An addition housing the manual arts classes and a bus garage was constructed in 1946, and a second addition for the shop and music facilities was constructed in 1955. In 1961, a new athletic facility, not connected to the 1926 high school, was constructed one block south. The school district hired the Lansing firm of Warren S. Holmes Company to design the building. In 1984, the old 1909 addition was demolished; in 1988 the original courtyard was filled in with a new structure, and the 1961 athletic facility was connected to the 1926 building.
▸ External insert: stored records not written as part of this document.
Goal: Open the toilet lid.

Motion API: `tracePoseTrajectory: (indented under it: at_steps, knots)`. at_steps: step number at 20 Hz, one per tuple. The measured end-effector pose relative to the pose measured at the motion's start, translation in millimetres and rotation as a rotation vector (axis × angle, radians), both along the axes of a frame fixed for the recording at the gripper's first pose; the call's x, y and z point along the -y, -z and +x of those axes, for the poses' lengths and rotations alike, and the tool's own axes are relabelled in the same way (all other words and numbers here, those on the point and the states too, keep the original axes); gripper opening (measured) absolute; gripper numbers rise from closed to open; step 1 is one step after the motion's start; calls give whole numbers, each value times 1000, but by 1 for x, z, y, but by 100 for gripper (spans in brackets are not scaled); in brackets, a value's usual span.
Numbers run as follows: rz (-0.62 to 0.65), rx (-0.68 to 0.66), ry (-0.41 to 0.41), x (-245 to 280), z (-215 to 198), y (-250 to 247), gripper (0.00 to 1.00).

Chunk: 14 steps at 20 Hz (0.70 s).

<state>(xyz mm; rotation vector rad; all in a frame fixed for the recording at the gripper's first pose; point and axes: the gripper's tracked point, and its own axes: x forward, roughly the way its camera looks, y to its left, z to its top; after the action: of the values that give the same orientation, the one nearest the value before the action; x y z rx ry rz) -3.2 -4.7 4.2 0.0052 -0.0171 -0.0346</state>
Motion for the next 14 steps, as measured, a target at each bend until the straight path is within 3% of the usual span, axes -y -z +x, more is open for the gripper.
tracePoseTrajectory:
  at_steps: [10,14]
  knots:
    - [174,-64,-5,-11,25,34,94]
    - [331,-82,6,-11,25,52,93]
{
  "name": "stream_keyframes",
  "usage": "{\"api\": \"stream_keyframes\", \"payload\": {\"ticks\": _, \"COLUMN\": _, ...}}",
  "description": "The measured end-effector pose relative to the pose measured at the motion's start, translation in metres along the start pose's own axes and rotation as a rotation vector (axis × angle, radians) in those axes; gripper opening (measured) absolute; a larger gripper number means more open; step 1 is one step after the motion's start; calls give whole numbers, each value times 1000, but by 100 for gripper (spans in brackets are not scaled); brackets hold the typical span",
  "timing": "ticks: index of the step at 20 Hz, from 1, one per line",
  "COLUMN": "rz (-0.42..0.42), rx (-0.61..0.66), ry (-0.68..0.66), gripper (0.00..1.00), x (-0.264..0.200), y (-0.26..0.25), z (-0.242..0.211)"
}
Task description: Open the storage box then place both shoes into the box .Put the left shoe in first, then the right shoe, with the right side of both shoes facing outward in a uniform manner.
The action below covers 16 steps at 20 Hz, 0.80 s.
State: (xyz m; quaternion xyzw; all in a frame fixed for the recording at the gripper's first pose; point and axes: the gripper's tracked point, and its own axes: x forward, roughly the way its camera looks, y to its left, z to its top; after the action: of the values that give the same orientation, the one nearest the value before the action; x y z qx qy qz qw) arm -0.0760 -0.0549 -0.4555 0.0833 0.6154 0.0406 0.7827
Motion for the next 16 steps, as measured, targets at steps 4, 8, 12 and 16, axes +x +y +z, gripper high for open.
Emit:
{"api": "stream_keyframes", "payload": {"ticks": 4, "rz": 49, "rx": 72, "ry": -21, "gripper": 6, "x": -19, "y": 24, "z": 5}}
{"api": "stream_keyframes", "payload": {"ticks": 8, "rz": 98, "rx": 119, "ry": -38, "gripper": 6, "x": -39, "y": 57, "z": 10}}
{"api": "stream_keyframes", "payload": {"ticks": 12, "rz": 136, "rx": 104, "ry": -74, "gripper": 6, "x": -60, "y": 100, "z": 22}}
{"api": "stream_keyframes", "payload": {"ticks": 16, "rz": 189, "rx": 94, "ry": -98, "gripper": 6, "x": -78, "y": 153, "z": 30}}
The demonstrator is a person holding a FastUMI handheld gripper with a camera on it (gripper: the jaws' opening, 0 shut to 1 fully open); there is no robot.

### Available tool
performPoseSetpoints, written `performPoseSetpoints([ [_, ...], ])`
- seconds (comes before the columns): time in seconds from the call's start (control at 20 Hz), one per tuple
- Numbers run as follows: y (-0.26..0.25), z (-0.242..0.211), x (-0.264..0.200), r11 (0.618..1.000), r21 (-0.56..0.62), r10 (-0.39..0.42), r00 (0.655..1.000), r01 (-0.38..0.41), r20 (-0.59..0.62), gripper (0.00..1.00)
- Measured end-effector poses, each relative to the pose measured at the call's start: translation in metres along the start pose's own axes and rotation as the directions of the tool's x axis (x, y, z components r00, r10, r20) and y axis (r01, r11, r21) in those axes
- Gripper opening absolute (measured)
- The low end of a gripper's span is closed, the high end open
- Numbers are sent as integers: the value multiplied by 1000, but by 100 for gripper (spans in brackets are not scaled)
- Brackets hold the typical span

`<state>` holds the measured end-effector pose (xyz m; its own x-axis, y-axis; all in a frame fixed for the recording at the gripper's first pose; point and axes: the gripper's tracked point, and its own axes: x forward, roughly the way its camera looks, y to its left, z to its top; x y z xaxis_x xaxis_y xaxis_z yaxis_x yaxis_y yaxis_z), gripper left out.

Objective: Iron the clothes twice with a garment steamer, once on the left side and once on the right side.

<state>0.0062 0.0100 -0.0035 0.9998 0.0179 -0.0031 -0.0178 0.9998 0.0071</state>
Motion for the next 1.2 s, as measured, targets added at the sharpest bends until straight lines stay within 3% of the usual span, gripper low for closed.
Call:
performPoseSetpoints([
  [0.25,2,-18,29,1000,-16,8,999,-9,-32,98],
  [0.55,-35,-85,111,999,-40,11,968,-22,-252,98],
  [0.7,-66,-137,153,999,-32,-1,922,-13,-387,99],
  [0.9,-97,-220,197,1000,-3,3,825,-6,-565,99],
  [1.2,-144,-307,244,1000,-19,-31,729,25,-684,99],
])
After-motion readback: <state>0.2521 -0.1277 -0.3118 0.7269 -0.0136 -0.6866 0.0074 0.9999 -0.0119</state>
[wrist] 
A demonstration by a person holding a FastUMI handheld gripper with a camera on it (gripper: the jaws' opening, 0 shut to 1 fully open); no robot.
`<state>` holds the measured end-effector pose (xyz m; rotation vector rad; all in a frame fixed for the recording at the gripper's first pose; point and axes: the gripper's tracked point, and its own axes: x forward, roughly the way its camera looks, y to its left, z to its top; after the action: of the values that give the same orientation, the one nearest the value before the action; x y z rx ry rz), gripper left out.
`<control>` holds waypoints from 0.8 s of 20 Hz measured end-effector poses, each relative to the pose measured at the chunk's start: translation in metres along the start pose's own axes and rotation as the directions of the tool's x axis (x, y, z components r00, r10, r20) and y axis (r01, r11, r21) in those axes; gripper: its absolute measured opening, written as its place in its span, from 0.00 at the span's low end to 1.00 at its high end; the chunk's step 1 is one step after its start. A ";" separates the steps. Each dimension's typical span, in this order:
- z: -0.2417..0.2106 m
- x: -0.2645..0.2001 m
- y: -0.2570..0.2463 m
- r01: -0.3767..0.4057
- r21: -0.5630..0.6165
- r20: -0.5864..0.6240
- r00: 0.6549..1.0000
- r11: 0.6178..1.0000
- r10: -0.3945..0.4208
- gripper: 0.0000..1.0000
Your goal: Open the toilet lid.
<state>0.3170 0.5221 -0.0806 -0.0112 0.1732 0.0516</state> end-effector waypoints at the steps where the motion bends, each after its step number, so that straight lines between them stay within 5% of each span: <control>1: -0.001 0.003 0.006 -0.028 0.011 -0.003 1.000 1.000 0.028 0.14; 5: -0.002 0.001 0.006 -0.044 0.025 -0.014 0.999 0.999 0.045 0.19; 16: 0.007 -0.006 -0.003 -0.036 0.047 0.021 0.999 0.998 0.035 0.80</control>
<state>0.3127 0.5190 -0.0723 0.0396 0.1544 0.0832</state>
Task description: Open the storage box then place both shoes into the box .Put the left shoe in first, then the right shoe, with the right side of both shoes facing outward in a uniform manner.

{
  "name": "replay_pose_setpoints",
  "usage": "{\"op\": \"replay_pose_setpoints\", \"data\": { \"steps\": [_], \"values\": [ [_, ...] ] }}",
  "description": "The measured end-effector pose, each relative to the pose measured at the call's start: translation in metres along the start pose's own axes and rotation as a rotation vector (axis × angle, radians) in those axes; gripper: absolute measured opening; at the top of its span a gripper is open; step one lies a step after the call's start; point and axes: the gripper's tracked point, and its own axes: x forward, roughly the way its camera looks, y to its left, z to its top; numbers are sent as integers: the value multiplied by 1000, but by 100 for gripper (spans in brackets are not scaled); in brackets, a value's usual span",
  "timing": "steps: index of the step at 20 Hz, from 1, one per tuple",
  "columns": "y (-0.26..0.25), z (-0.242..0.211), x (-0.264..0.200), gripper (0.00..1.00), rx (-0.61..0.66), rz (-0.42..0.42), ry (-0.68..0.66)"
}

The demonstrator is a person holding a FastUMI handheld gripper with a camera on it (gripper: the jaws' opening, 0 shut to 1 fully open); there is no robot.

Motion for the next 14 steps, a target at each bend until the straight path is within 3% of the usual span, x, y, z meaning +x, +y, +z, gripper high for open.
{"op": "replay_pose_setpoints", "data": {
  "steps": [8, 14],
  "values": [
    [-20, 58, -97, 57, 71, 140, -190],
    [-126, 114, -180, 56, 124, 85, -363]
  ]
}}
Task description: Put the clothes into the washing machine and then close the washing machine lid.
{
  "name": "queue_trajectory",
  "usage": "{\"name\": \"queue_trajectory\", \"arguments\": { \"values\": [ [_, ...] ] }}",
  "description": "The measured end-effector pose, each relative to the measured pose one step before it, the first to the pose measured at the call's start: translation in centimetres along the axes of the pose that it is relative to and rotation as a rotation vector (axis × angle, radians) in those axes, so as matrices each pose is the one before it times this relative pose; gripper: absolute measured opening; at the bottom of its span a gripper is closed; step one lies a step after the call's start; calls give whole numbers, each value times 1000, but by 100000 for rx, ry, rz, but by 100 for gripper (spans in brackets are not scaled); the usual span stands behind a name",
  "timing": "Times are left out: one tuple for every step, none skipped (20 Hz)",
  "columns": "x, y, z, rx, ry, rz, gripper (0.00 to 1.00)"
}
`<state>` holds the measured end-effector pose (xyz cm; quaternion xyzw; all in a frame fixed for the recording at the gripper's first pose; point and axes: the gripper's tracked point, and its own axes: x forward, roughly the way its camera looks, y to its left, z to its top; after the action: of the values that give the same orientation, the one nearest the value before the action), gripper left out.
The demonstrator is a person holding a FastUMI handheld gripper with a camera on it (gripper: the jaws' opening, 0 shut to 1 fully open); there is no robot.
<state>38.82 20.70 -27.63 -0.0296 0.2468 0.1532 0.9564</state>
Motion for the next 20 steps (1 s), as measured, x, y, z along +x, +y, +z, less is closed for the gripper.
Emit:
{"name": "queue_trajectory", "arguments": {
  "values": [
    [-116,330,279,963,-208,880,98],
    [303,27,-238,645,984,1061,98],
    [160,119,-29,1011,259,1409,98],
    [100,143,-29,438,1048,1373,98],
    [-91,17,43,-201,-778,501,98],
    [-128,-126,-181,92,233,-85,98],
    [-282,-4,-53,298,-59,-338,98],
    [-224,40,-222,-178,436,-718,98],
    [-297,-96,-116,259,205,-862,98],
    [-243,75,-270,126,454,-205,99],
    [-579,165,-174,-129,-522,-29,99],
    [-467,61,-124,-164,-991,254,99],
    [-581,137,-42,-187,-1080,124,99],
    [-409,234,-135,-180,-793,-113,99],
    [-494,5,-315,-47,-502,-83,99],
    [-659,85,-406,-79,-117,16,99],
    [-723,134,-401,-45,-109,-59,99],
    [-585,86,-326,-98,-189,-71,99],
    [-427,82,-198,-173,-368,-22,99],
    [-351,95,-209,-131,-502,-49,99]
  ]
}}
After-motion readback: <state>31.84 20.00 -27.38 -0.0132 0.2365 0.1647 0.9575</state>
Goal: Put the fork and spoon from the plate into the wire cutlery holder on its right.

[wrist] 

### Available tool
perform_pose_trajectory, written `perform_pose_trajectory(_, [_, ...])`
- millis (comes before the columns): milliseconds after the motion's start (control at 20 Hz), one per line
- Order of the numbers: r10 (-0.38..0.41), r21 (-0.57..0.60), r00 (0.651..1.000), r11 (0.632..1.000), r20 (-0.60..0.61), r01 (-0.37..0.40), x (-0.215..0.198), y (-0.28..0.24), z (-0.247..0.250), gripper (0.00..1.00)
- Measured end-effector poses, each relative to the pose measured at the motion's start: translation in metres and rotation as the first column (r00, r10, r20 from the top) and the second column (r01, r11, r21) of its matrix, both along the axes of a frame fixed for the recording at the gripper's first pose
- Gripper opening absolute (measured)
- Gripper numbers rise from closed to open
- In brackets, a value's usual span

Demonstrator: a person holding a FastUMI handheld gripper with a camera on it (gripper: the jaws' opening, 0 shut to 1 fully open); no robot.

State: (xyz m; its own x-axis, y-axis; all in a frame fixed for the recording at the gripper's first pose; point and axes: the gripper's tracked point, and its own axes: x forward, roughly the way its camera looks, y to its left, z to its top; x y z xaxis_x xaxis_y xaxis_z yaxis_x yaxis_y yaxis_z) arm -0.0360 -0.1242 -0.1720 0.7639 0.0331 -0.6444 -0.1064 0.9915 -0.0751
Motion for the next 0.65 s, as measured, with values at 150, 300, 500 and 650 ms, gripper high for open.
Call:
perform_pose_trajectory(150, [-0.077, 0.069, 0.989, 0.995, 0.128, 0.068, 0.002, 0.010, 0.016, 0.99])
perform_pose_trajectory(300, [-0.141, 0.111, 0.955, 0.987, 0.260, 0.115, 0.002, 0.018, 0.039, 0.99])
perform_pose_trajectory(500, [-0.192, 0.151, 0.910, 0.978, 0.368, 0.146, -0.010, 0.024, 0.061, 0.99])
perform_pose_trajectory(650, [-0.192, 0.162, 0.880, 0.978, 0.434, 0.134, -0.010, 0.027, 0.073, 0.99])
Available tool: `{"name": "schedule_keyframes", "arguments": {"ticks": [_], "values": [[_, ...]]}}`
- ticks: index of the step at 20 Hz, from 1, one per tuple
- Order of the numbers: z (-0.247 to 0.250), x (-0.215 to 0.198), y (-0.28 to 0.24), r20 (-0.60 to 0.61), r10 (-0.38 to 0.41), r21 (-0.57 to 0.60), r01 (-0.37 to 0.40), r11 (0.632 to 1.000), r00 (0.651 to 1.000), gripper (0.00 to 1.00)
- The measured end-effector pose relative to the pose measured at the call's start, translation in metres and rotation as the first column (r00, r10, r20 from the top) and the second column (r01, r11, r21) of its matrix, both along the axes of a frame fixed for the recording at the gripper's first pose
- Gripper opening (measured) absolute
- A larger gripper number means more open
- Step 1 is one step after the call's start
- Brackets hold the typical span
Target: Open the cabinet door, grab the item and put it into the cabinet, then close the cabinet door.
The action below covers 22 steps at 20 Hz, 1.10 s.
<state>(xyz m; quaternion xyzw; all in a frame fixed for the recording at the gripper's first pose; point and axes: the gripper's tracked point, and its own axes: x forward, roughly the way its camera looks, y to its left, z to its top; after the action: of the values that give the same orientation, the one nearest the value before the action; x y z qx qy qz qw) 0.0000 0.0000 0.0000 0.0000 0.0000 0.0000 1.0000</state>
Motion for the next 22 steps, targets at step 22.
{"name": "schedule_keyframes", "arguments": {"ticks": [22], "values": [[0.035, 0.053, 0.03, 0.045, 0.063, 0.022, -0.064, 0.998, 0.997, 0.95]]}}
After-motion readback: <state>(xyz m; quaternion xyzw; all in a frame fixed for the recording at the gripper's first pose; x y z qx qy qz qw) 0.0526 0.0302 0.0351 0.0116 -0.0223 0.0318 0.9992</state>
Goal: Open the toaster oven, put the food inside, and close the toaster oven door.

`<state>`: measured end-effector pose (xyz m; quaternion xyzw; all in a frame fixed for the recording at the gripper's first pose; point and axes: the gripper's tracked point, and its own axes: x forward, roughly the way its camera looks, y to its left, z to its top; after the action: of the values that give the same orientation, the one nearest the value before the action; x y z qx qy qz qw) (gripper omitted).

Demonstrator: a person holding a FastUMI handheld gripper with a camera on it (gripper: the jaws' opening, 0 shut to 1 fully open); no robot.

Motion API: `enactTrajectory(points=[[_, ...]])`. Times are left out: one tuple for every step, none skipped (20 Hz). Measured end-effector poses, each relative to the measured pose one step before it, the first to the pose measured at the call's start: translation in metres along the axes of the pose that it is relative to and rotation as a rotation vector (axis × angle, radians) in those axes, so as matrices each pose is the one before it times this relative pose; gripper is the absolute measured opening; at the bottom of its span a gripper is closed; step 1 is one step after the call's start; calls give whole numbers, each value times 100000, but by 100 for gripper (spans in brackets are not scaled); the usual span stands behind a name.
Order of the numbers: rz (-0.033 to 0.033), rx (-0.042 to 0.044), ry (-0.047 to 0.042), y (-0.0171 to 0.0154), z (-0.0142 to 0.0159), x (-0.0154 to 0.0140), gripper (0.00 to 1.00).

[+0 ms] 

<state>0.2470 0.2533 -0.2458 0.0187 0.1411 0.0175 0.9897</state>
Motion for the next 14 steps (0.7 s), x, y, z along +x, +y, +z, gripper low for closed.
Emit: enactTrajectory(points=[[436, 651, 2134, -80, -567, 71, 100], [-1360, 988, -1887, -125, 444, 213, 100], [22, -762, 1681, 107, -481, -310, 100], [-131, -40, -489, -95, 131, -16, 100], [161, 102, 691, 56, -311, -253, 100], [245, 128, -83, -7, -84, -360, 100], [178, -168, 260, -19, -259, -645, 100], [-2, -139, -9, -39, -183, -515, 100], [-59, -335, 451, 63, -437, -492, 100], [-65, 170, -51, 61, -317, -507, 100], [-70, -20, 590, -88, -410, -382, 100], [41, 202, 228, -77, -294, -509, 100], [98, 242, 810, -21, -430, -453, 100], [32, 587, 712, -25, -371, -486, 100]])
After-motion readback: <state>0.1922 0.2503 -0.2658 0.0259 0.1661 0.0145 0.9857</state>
By 2009, the district had decided that a new school was necessary. They began work on a new high school building to the south of town, and students moved to that facility in fall of 2012. As of 2013, the previous high school building was vacant, and plans were in the works to renovate the school into senior citizen housing and a community recreation facility.

==Description==
The former Fremont High School consists of three distinct sections. The first is the original two-story yellow and tan brick Arts and Crafts-inspired 1926 school building. The second is the one- and two- story red brick 1961 International Style gymnasium. The third is the one- and two- story red and tan brick 1988 connector between the two earlier buildings.

===1926 building===
The 1926 high school building is a two-story rectangular structure built of yellow and tan brick with limestone and decorative brick detailing and a flat roof. The building is Arts and Crafts-inspired with Classical Revival features. The main north façade has a projecting central portion flanked by two entry towers; a third tower is on the west side. The windows are separated by brick pilasters; the original nine-over-nine double-hung wooden windows have been replaced with one-over-one aluminum double-hung windows. The original building courtyard has been built in; the original gymnasium was renovated in 1961 to add classrooms to both floors.

===1961 building===
The 1961 gymnasium/natatorium building is a low red brick International Style building with a long flat roof. The gymnasium and natatorium are both two stories in height, while the remaining portions of the building are one story. The building generally lacks exterior ornamentation, save for brick pilasters lining the gymnasium wall.

===1988 building===
The 1988 portion of the building links the rear of the 1927 building to the rear of the 1961 building. It is constructed of tan and red brick, intended to harmonize with the earlier portions of the school. It has a flat roof and a covered entryway, and paired tall, narrow aluminum and glass windows.